L'attention exclusive du sommet sur les aspects de la politique de sécurité est tout à fait discutable. Il favorise des réponses largement réactives à l'insécurité maritime, de la part des forces navales et des garde-côtes. Cette étroite concentration fait oublier les causes politiques et économiques de la piraterie qui découlent de la soumission des populations majoritairement jeunes à une politique d'exploitation et de distribution irresponsables et iniques de la richesse provenant des ressources, de la corruption et de l'exclusion sociale. Le fait que certains des chefs d'Etat et de gouvernement réunis à Yaoundé soient les architectes de ces politiques rend le résultat du sommet aussi compréhensible que le soutien de la France et des Etats-Unis qui mènent des politiques de plus en plus militarisées en Afrique, ce qui est loin d'améliorer la situation. Il faudrait plutôt une approche qui favorise l'Etat de droit et la transparence dans ces pays riches en ressources, qui sont en proie à la corruption. La transformation de l'économie devrait également figurer à l'ordre du jour, car les taux de croissance élevés de la région ne sont qu’une illusion. Les activités extractives (pétrole et gaz) qui sont largement responsables de cette croissance ne créent pas d'emplois. En conséquence, les systèmes politiques de la région doivent être redressés de toute urgence. Malheureusement, tout porte à croire que les gouvernements occidentaux sont plus enclins à poursuivre les impératifs de la Realpolitik.
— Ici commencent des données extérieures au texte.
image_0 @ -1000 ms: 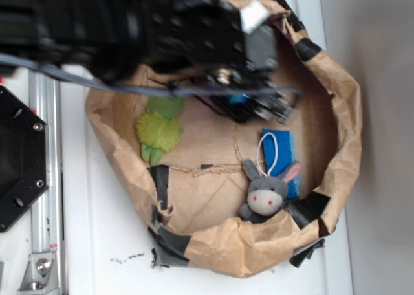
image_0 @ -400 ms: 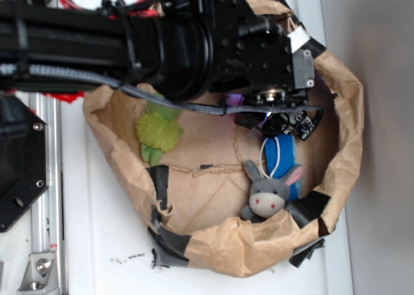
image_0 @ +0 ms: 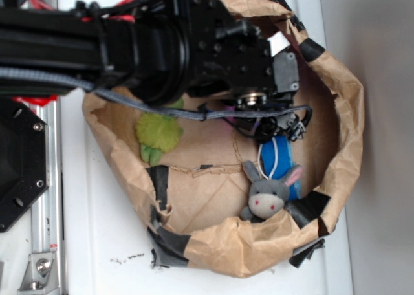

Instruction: Grab the black box.

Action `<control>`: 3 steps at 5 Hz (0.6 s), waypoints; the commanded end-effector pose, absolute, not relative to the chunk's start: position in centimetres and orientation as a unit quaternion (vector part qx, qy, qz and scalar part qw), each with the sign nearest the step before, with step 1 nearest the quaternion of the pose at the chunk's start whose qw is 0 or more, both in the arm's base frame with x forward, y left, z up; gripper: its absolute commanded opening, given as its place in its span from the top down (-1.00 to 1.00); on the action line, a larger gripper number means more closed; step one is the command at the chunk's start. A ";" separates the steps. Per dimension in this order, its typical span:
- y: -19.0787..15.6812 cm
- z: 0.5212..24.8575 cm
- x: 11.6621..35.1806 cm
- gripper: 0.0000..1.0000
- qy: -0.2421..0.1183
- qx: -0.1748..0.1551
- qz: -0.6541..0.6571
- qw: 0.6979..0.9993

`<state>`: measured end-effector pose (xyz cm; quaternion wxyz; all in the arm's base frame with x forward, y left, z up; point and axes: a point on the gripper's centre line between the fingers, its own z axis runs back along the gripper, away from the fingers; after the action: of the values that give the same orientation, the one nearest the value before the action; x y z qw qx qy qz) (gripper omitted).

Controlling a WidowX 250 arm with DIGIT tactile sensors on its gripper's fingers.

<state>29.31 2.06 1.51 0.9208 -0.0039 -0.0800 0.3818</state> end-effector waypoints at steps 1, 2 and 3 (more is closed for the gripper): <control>3.5 6.7 26.6 1.00 -0.118 -0.035 0.371 0.920; 2.6 10.5 24.7 1.00 -0.136 -0.077 0.335 0.929; 2.1 12.6 24.3 1.00 -0.154 -0.109 0.310 0.932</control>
<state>24.11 0.52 11.83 0.9372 -0.1045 -0.1279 0.3073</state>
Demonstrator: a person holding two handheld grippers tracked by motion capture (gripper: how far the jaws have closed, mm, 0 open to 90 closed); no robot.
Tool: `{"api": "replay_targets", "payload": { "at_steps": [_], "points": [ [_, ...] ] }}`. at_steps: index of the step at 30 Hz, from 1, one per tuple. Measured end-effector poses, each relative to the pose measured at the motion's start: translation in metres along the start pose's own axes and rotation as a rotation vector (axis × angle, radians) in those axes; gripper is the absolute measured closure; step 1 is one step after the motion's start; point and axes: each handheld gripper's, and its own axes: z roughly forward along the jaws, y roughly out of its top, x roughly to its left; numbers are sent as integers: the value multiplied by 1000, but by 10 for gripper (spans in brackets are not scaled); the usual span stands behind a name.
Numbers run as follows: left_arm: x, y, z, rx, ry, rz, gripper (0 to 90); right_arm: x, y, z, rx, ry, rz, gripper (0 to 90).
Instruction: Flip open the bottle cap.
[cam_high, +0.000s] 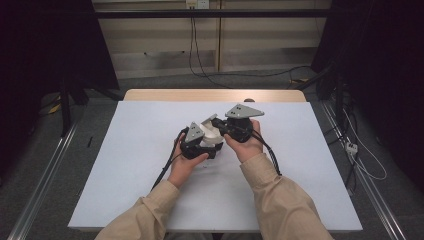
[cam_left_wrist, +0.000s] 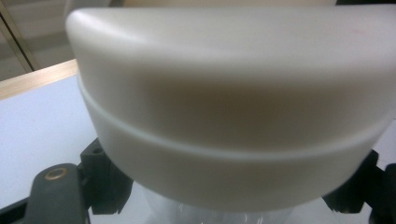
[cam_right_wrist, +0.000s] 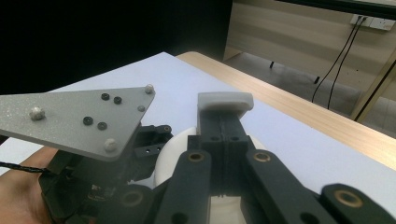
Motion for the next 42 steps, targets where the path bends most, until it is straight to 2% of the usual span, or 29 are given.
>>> {"api": "replay_targets", "payload": {
  "at_steps": [24, 36, 42],
  "points": [
    [1, 0, 0, -1, -3, -7, 187, 2, 8, 8, -1, -4, -9, 900],
    [1, 0, 0, 3, 4, 10, 187, 2, 11, 11, -7, -7, -15, 900],
    [0, 0, 0, 1, 3, 5, 187, 2, 13, 14, -8, -9, -19, 900]
  ]
}}
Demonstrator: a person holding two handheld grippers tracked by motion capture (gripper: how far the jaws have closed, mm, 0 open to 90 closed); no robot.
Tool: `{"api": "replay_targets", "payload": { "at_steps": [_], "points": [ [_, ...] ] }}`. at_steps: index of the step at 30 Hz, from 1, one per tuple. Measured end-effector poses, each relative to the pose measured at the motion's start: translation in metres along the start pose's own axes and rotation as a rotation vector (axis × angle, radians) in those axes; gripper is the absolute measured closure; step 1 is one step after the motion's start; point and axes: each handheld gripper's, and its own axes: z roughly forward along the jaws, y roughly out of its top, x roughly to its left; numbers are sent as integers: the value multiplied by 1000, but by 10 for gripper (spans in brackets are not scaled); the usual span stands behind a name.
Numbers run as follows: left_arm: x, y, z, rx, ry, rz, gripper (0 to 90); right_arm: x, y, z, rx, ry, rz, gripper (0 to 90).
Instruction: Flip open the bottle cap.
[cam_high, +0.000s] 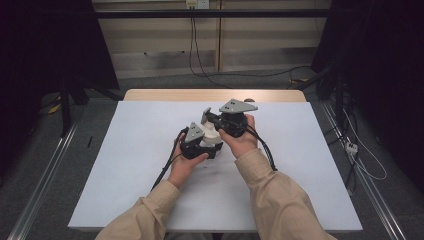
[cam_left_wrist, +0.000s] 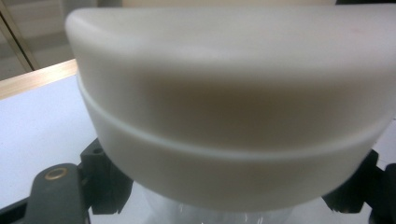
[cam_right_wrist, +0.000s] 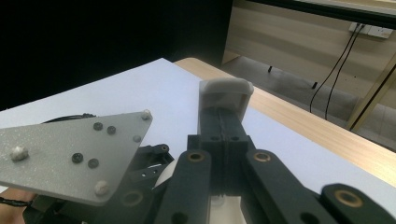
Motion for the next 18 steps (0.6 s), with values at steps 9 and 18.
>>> {"api": "replay_targets", "payload": {
  "at_steps": [9, 18],
  "points": [
    [1, 0, 0, 2, -1, 0, 187, 0, 2, 3, 1, -2, -6, 900],
    [0, 0, 0, 0, 2, 0, 187, 0, 5, 7, 2, -3, -11, 900]
  ]
}}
[1] Michael Roll / Sébastien Sperling (eds), Fuelling the World – Failing the Region? Oil Governance and Development in Africa’s Gulf of Guinea, Abuja: Friedrich-Ebert-Stiftung, 2011.
[2] Denis Tull, «Afrique de l'Ouest», in: Stefan Mair (dir.), Piracy and Maritime Security: Regional Characteristics and Political, Military, Legal and Economic Implications, Berlin: Stiftung Wissenschaft und Politik, 2011, 28–33.
[3]International Crisis Group, The Gulf of Guinea: The New Danger Zone, Brussels 2012.
[4] Voir "Quand la marine française traque les pirates", dans: Le Monde, 20.6.2013.